Simon T. Bailey

From Humble Beginnings…
Simon T. Bailey, life coach, executive adviser, career mentor, and ICMA’s Wednesday morning 2017 Annual Conference plenary speaker, took 10 years to earn an undergraduate degree because his parents were so poor, they couldn’t afford to send him to college after his first year at Morehouse College—or to bring him home.

Despite such obstacles as these, he went on to become a leader of the Disney Institute and to found the Brilliance Institute, a company created to equip leaders with the tools they need to inspire and motivate an organization’s most important asset: its employees.


Sniff the Leadership Pixie Dust and Inspire Others
“Hire for attitude, train for success” was the mantra at Disney University, where Bailey says he first sniffed the leadership pixie dust. He experienced his initial “V8 moment" when he realized that Disney didn’t just regularly send him out in the park with a broom and a dustpan to sweep the streets. They did it to force him to connect with families that had spent on average, $10,000 to come to the theme park. Disney hired Bailey not to do a job but to create a moment.

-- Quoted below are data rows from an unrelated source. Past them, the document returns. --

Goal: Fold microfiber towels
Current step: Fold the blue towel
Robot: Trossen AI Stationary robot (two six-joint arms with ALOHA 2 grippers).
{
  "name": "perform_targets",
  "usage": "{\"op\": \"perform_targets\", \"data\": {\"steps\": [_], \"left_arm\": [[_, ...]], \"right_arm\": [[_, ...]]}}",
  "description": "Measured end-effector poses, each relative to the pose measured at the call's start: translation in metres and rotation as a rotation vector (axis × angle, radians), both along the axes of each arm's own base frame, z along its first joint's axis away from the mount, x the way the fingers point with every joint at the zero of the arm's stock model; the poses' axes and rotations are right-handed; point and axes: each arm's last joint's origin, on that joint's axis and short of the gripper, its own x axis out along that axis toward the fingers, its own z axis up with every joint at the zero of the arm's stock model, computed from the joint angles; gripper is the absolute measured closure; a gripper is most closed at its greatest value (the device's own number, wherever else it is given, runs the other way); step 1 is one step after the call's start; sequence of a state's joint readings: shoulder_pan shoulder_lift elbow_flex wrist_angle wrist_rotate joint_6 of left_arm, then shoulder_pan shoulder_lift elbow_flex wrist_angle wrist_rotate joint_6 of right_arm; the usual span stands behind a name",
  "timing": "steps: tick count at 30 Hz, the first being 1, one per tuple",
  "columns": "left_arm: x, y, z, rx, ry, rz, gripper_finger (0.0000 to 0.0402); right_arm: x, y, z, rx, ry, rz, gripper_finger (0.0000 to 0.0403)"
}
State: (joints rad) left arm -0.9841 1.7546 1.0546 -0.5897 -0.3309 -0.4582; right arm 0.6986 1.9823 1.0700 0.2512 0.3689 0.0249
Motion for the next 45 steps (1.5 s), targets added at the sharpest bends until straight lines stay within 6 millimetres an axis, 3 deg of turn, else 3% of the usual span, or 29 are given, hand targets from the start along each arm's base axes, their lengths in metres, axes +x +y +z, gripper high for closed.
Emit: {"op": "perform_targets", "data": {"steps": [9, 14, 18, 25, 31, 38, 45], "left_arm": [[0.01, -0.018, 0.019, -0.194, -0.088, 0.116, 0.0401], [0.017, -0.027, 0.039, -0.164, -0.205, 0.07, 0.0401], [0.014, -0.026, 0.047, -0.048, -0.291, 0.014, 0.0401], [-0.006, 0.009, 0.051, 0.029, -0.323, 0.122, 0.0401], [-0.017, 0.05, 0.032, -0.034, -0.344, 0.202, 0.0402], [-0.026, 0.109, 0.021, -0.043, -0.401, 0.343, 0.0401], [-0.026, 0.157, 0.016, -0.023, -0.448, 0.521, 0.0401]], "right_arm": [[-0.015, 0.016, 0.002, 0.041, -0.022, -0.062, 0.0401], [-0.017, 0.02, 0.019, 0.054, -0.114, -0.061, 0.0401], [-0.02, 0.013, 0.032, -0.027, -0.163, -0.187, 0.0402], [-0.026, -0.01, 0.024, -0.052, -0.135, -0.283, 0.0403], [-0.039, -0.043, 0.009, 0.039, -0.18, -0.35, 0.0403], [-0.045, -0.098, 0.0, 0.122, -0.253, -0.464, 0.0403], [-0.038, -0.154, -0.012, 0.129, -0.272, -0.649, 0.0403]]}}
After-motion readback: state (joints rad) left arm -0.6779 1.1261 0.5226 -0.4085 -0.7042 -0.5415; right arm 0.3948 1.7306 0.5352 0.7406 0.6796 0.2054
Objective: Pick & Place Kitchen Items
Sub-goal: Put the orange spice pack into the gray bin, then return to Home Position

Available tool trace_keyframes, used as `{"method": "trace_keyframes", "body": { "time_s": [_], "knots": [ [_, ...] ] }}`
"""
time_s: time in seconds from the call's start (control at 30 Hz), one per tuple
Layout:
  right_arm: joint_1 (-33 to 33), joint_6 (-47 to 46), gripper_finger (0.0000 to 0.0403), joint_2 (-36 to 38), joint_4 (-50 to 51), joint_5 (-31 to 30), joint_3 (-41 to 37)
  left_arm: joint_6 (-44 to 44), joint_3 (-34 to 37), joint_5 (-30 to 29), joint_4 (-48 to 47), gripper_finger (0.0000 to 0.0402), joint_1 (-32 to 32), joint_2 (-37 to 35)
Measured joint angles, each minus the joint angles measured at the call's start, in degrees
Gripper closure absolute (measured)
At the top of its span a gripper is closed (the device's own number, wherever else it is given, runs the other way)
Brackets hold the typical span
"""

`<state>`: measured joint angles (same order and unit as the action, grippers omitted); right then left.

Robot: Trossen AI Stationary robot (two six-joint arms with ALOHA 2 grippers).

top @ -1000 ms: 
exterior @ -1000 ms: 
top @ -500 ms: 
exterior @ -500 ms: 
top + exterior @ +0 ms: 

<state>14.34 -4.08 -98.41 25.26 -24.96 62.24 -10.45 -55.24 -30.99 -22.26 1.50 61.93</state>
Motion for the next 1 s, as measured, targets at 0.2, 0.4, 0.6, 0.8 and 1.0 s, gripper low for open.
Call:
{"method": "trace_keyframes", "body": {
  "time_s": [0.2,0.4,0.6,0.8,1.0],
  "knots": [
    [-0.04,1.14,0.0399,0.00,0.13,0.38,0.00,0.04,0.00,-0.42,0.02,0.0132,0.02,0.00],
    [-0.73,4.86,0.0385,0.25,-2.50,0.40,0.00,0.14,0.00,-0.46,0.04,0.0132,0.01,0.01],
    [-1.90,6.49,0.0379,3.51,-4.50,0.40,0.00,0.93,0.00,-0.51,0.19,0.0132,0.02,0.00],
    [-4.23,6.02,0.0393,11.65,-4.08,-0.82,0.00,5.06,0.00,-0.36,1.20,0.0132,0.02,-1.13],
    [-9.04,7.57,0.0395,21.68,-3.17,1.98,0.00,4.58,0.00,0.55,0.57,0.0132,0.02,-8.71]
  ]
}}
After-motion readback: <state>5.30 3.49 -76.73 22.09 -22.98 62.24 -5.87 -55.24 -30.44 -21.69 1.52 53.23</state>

“A job is what you’re paid to do. Release your brilliance is what you’re made to do,” Bailey enthusiastically claimed. “Brilliance is your insight, your potential, your genius, and brilliance is released in an environment where you are celebrated rather than tolerated.” He went on to say that environment breeds brilliant leaders, and what brilliant leaders do is lead in the moment. A moment creates momentum and momentum creates monumental results. There are 19,200 moments in a day.

How do we begin to understand how to lead in the moment? The job of a leader is not to motivate. It’s to inspire individuals to discover themselves while they follow you. Bailey cited four top challenges for today’s chief executives:

  1. Culture: What is the culture that we create every single day? 
  2. Leadership bandwidth: Brilliant leaders recognize that they can release their brilliance to move further along in life.
  3. Workforce capacity: Know how to move an organization forward. Understand how to help people upscale their lives.
  4. Performance management: Performance management as we know it today is dead. In a world where we want broadband results, we need to stop using dial-up methods.

One outdated method is the annual/semi-annual employee engagement survey. Although at one time useful, over the years employees have become professional engagement survey takers who no longer tell the truth about how they feel about the organization for which they work.

Bailey suggests that leaders instead take more frequent “tiny pulses” of the workplace by putting out a question every week or month to see what the responses are to that particular issue. He also suggests that every quarter, brilliant leaders will ask their employees four important questions:

  • Where have I been? Allows us to ask ourselves what is really going on with our lives, our businesses, etc., and how we can take it to the next level and not just settle for the status quo.
  • Why am I here? We need to gain insight into what makes us come alive every single day and what we’re supposed to be doing.
  • What can I do? Enables you to discover that when you find your lane, you chose to let go of all of the things that no longer works for you, and you enter into a new level of relationships because you are now clear about what it is that you can do.
  • Where are you going? Some of us do a better job of planning our vacations than we do our lives. We all need to develop a strategic life plan for moving forward.


From Déjà vu to VuJa Dė
The biggest threat to innovation, according to Bailey, is internal politics and organizational culture, which often won’t accept failure or ideas from the outside and which cannot or will not change.

We must move from Déjà vu to VuJa Dė, Bailey went on to say, by letting go of what’s comfortable and convenient and embracing new ways of doing things (change or be changed by change). He shared the story of an academic colleague who taught in a poor district of a large urban community and who refused to be discouraged when she was told that the system had no money she could use to provide her students with enriching academic opportunities. The teacher eventually partnered with 350 private-sector firms to develop a series of unique educational experiences for students, which included a pet-care/veterinary school that provided inexpensive pet care to the community while training students to become vets.  

Bailey encouraged conference attendees to shift their brilliance paradigms by removing their watch or other piece of jewelry from one arm and putting it on the opposite arm. “How does that feel?” he challenged the audience. “And what time is it?” If we’re going to experience brilliant living, we have to understand how and when to accept change and own the moment.


7 Traits of Brilliant Leaders

Bailey discussed how conference attendees should:

  1. Be present.
  2. Connect. Stop tapping and communicating primarily or exclusively through email—and start yakking (talking to people face to face).
  3. Be consistent.
  4. Build relationships. They are the currency of the future. Take time to build them.
  5. Cultivate global thinking.
  6. Become an authentic listener. Become a listening leader. Be emotionally available.
  7. Be curious. We must have intellectual curiosity. We don’t need to have all the answers, but we need to ask the right questions and know where to go to for answers.

Bailey left the ICMA audience with this sage piece of advice: “Build your life around who will be at your funeral, because when you die, your job will be gone.”